Directed by Hanns Zischler
France/Germany 2002, 54 min.
While working on a television movie project about Franz Kafka, German actor Hanns Zischler discovered a series of passionate writings in Kafka's journals about his own moviegoing. Zischler, who also wrote a book of the same title, spent the next 25 years combing through archives and libraries to locate many of the now-extinct films cited by Kafka in his journals. The result is a witty conjecture on the Czech writer's fascination with film and Zischler's fascination with Kafka.

Fri., June 24 @ 9 p.m.
Sun., June 26 @ 7 p.m.
"The Trial"
Directed by Orson Welles
France/ Italy/ West Germany 1962, 118 min.
Welles' rendition of Franz Kafka's nightmarish story of a man arrested for a crime that is never explained to him features Anthony Perkins as Josef K., a twitchy individual pursued by a repressive bureaucracy, obsessed by an undefined guilt, and bewildered by the burden of living.

Sat., June 25 @ 7 p.m.
Mon., June 27 @ 7 p.m.
"The Metamorphosis of Mr. Samsa"
Directed by Caroline Leaf
Canada 1977, 10 min.
Caroline Leaf brings Kafka's world of alienation and guilt to life using an innovative sand-on-glass technique, sepia-toned imagery, and an imaginative soundtrack.

"Metamorphosis"
Directed by Valeri Fokin
Russia 2002, 90 min.
Yevgeni Mironov stars as Gregor Samsa, the mild-mannered clerk who awakens to find himself transformed into a giant insect.

Sat., June 25 @ 9 p.m.
Mon., June 27 @ 9 p.m.
"K"
Directed by Shoja Azari
US/Morocco 2002, 85 min.
Iranian-American multimedia artist Shoja Azari adapts three Kafka stories ("The Married Couple," "In the Penal Colony," and "A Fratricide") in his first feature film.

Tues., June 28 @ 7 p.m.
Wed., June 29 @ 9 p.m.
"Class Relations" (aka Amerika) (Klassenverhaltnisse)
Directed by Jean-Marie Straub, Daničle Huillet
France/ West Germany 1984,126 min.
Kafka's unfinished novel about corruption and moral bankruptcy in the U.S. provides the basis for one of Straub and Huillet's most critically acclaimed works. Karl Rossmann, a middle class German, accepts his uncle's offer to come to New York. Upon his arrival, he is immediately presumed guilty until proven innocent, yet proceeds on a journey throughout the country.

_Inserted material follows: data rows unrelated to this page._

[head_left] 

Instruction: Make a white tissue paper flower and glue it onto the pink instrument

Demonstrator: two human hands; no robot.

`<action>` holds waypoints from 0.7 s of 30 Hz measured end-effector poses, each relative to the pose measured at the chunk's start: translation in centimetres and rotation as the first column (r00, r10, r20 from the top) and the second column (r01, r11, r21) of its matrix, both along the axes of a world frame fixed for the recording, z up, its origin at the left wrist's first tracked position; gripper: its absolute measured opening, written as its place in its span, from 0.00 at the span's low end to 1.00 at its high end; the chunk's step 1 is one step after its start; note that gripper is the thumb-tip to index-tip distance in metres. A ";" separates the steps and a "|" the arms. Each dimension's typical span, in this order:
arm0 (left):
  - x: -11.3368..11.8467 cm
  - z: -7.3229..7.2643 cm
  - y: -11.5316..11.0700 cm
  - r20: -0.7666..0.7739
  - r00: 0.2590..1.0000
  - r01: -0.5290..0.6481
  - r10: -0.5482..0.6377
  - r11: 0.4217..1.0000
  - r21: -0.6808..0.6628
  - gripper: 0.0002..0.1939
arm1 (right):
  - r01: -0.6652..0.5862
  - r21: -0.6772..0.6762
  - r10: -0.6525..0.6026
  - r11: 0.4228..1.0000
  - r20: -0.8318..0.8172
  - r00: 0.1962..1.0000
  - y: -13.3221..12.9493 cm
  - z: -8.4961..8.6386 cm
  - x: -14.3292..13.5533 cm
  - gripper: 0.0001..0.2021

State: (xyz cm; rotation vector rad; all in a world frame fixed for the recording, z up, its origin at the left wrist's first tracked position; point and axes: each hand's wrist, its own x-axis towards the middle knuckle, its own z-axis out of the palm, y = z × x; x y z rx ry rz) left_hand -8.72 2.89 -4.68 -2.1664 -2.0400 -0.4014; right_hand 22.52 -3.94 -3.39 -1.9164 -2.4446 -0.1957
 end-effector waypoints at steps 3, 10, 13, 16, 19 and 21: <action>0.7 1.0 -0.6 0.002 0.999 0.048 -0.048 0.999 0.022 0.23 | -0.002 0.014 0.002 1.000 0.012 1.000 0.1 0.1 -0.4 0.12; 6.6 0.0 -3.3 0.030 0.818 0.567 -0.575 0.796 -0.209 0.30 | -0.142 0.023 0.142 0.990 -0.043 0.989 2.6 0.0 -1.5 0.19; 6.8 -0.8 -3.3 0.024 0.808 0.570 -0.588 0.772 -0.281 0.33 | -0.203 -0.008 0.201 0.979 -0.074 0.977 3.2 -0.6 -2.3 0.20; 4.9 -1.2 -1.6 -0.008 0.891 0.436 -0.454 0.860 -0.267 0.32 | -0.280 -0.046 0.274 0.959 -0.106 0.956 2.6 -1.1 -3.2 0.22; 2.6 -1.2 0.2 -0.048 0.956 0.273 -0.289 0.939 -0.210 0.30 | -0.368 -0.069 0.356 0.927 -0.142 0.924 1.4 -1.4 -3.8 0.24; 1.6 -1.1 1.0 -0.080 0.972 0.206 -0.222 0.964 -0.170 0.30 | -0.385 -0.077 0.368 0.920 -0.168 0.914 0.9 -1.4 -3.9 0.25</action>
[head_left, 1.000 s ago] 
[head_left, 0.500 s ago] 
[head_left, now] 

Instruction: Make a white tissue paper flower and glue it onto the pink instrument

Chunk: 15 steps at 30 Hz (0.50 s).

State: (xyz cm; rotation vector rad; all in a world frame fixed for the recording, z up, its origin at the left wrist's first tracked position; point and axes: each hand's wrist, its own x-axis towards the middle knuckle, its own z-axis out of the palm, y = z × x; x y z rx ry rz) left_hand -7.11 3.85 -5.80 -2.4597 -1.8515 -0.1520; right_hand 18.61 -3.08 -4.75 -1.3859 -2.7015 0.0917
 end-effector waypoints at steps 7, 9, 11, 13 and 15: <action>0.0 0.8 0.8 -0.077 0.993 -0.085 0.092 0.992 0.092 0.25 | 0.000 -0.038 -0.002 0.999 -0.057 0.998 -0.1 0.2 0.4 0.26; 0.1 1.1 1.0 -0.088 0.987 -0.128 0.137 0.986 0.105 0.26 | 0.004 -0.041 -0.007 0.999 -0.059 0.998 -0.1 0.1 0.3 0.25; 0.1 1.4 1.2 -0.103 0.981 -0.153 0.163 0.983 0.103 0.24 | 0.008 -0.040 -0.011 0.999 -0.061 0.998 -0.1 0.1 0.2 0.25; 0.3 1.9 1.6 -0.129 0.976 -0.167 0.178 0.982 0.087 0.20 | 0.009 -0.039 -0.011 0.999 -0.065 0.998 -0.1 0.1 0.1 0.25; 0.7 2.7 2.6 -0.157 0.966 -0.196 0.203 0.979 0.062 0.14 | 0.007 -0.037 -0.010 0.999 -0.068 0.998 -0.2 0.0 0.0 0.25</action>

Tues., June 28 @ 9:15 p.m.
Wed., June 29 @ 7 p.m.
"Labyrinth"
Directed by Jaromil Jires
Czechoslovakia 1991, 90 min.
Labyrinth is an intellectually bracing investigation of the connection between the fictional world of Franz Kafka and the historical persecution of the Jews that culminated in the Holocaust. Framing his intense drama with recitations of the human rights denied to Jews under the Third Reich, veteran Czech director Jires creates his alter ego in Maximilian Schell, who plays a director taking up residence in Prague to prepare a film about Kafka.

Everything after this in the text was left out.